There are no studies that address the best method of prehospital cooling in the pediatric population. The following guidance for prehospital treatment is based on small trials and observational series performed in adult populations:
●Patients with severe heat-related illness require removal from the source of heat stress and rapid initiation of cooling, as the risk of morbidity and mortality for patients with heat-related illness is associated with the duration of hyperthermia [4,49].

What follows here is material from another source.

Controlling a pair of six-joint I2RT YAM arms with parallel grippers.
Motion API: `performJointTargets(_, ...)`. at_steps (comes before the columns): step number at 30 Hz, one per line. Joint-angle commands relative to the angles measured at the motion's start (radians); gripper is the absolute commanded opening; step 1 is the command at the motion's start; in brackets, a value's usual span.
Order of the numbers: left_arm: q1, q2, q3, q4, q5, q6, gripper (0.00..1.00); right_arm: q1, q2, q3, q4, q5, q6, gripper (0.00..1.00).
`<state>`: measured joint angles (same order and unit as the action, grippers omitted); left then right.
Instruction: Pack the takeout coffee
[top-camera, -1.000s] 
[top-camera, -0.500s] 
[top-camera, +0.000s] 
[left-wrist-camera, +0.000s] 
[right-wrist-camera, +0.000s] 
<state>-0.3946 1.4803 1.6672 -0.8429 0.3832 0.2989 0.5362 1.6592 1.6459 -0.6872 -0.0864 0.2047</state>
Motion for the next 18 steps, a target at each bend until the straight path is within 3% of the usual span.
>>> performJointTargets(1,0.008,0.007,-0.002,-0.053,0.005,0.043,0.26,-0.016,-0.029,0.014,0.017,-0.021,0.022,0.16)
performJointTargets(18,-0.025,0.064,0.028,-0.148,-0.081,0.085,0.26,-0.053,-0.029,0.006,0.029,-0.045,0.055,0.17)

●We suggest that children with heat stroke undergo treatment with either ice water immersion (if equipment and trained personnel are immediately available for initiation of this technique) or evaporative external cooling in the field [50,51]. Evaporative external cooling may be initiated if immersion cannot be performed. Prehospital cooling measure should be initiated prior to, or simultaneously with, activation of emergency medical services. The procedure for prehospital ice water immersion is described separately. (See "Exertional heat illness in adolescents and adults: Management and prevention", section on 'Cooling measures'.)
Evaporative cooling may be accomplished in the field by spraying patients with water or saline and fanning these patients, either manually or with ambulance fans or air-conditioners. Application of ice packs to the neck, axilla, and groin and administration of room temperature intravenous normal saline may complement evaporative cooling efforts. Interventions include the removal of clothing and external cooling techniques. The institution of prehospital cooling in children should not delay timely transportation to definitive care. (See 'Rapid cooling' below.)
Because significant cooling can occur during transport, the prehospital provider should relay the concern for heat-related illness to clinicians at the hospital.
Prehospital management for healthy adolescents and adults with exertional heat illness is discussed in detail separately. (See "Exertional heat illness in adolescents and adults: Management and prevention", section on 'Prehospital'.)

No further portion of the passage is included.